Uitspraak
1.Procesverloop in cassatie
2.Beoordeling van het eerste cassatiemiddel
3.Beoordeling van het tweede cassatiemiddel
4.Beslissing
1 juli 2025.
Hoge Raad
In deze zaak heeft de Hoge Raad op 1 juli 2025 uitspraak gedaan in een cassatieprocedure tegen een arrest van het gerechtshof Amsterdam van 26 april 2023. De verdachte, geboren in 1971, was betrokken bij een zaak van medeplegen van gewoontewitwassen van geldbedragen, in totaal meer dan € 200.000. De Hoge Raad heeft de klachten van de verdachte beoordeeld, waarbij de advocaat P. van Dongen cassatiemiddelen heeft voorgesteld.
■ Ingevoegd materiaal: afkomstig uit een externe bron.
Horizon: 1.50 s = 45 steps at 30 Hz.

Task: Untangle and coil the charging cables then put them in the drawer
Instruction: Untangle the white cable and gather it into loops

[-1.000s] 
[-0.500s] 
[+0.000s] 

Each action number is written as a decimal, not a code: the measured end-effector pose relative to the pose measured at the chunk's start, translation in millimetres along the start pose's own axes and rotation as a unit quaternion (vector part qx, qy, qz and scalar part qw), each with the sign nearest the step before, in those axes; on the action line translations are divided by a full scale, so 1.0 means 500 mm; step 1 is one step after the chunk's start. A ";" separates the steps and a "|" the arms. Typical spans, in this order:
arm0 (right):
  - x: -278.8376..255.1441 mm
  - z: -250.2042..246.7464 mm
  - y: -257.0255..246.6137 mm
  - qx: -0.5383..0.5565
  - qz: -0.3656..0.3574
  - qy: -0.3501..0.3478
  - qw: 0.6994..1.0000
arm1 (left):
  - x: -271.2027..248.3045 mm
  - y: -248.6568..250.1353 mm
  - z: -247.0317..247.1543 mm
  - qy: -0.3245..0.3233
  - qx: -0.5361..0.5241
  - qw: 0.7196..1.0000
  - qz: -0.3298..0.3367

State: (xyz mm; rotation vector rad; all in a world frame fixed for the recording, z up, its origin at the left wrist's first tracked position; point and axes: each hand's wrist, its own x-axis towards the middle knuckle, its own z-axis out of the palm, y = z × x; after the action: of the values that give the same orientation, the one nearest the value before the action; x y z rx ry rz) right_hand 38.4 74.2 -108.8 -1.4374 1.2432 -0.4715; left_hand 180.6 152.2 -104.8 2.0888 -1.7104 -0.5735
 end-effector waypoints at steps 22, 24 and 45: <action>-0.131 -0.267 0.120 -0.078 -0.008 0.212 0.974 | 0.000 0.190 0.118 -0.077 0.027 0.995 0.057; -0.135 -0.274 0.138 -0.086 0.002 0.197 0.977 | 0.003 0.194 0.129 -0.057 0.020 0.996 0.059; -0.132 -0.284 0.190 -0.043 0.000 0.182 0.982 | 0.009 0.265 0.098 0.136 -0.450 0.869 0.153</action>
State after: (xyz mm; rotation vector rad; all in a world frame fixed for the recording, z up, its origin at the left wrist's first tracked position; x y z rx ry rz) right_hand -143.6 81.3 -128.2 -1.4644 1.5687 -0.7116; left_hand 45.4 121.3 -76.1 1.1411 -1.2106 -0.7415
De advocaat-generaal D.J.C. Aben heeft geconcludeerd tot vernietiging van de bestreden uitspraak, maar alleen voor wat betreft de strafoplegging. De Hoge Raad heeft geoordeeld dat de klachten over de uitspraak van het hof niet kunnen leiden tot vernietiging, omdat het niet nodig was om vragen te beantwoorden die van belang zijn voor de ontwikkeling van het recht.
Echter, het tweede cassatiemiddel, dat betrekking had op de overschrijding van de redelijke termijn zoals bedoeld in artikel 6 lid 1 van het EVRM, werd gegrond bevonden. De Hoge Raad constateerde dat de stukken te laat door het hof waren ingezonden en dat er meer dan twee jaar waren verstreken sinds het instellen van het cassatieberoep. Dit leidde tot de conclusie dat de redelijke termijn was overschreden, wat resulteerde in een vermindering van de opgelegde taakstraf van 240 uren naar 216 uren, met een subsidiaire hechtenis van 108 dagen.
De Hoge Raad heeft de uitspraak van het hof vernietigd, maar uitsluitend wat betreft het aantal uren taakstraf en de duur van de vervangende hechtenis, en het beroep voor het overige verworpen.